Meanwhile, other people react with surprise. Harry Reilly is astonished, and acknowledges that he knew Julian liked him. "He wouldn't borrow a nickel from me if he didn't like me." And later, "...I wonder what in God's name would make him do a thing like that?" Of course, we know that Reilly was plenty angry with English about the drink, which gave him a black eye, but this is an example of how some of Julian English's perceptions are wildly exaggerated. Tragically, it is this drunken insult to Reilly that sets him in downward motion, because he truly believes that Reilly is going to get back at him in some way that will ruin his livelihood. Julian's wife Caroline is shocked, traumatized, and aggrieved. This is not the ending she foresaw, but I got the feeling that she would eventually pick up the pieces and go on. It is impossible to escape the thought that, in the long run, Julian's suicide might have made her life easier.

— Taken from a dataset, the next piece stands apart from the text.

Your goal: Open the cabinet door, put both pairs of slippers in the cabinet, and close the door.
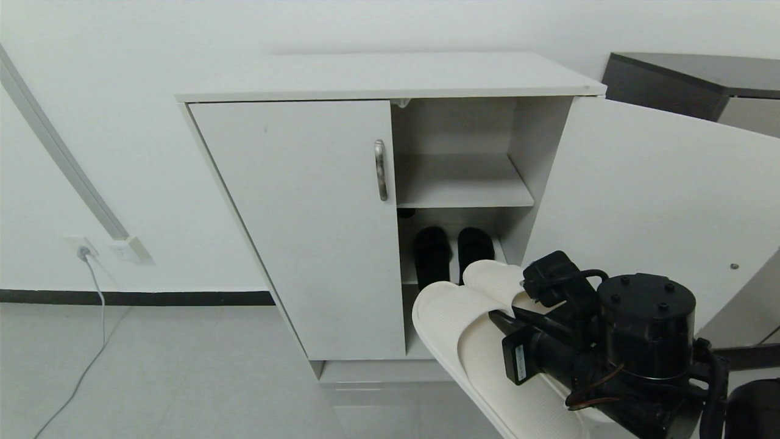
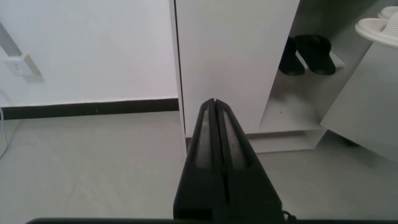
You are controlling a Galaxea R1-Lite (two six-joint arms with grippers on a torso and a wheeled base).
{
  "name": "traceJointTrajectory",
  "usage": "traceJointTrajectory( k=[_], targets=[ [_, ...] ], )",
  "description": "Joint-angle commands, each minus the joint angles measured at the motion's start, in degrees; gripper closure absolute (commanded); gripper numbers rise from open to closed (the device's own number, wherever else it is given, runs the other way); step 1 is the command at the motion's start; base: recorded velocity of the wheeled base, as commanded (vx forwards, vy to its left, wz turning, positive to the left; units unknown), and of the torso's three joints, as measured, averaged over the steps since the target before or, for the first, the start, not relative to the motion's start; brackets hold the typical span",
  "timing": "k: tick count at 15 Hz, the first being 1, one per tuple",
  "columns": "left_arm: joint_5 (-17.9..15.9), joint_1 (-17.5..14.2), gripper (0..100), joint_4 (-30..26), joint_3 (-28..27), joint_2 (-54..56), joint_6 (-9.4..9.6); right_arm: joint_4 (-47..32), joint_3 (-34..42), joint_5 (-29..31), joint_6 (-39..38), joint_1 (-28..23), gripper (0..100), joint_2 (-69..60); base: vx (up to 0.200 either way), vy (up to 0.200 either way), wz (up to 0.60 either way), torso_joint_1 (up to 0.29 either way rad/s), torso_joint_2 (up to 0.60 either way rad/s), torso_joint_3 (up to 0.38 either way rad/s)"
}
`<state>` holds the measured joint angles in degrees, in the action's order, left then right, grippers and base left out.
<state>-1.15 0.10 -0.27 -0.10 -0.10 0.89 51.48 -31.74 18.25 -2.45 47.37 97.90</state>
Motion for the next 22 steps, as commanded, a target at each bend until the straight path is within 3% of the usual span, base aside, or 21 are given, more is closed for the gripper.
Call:
traceJointTrajectory(
  k=[1, 6, 14, 16, 17, 18, 20, 22],
  targets=[
    [0.00, -0.01, 100, 0.00, 0.01, 0.01, 0.08, 0.02, 0.02, 0.21, -0.01, 0.00, 100, 0.10, 0.000, 0.000, 0.00, -0.076, 0.45, 0.354],
    [0.00, -0.01, 100, 0.00, 0.01, 0.01, -0.01, 0.02, 0.10, 0.38, -0.10, 0.00, 100, 0.62, 0.000, 0.000, 0.00, -0.025, 0.39, 0.360],
    [0.09, -0.01, 100, 0.00, 0.01, 0.01, -0.10, 3.71, -0.25, 2.32, 0.25, -1.05, 100, 4.40, 0.000, 0.000, 0.00, 0.001, 0.03, 0.026],
    [0.09, -0.01, 100, 0.00, 0.01, 0.01, -0.10, 5.21, -2.27, 5.22, 0.60, -0.70, 100, 6.86, 0.000, 0.000, 0.00, 0.000, 0.00, 0.000],
    [0.09, -0.01, 100, 0.00, 0.01, 0.01, -0.10, 4.86, -6.49, 11.37, 0.43, 1.14, 100, 10.38, 0.000, 0.000, 0.00, 0.000, 0.00, 0.000],
    [0.00, -0.01, 100, 0.00, 0.01, 0.01, -0.10, 4.68, -8.69, 13.04, 0.08, 1.58, 100, 11.87, 0.000, 0.000, 0.00, 0.000, 0.00, 0.000],
    [0.00, -0.01, 100, 0.00, 0.01, 0.01, -0.01, -1.91, -14.22, 14.71, -4.76, 1.76, 100, 14.69, 0.000, 0.000, 0.00, 0.000, 0.00, 0.000],
    [0.00, -0.01, 100, 0.00, 0.01, 0.01, 0.08, -17.64, -21.52, 18.66, -13.72, 1.49, 100, 13.81, 0.000, 0.000, 0.00, 0.000, 0.00, 0.000]
  ],
)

"Appointmentin Samarra" is also a window into the historically fascinating time of prohibition, including the prejudices and social mores of that time, and is also of special interest to those familiar with the Lehigh Valley, in Pennsylvania. John O'Hara wrote his novel in an appealing third person narrative style with dialogue that seems very natural. But then, O'Hara knew the time and place very well, having been born in Pottsville, Pennsylvania in 1905.

This was a good read.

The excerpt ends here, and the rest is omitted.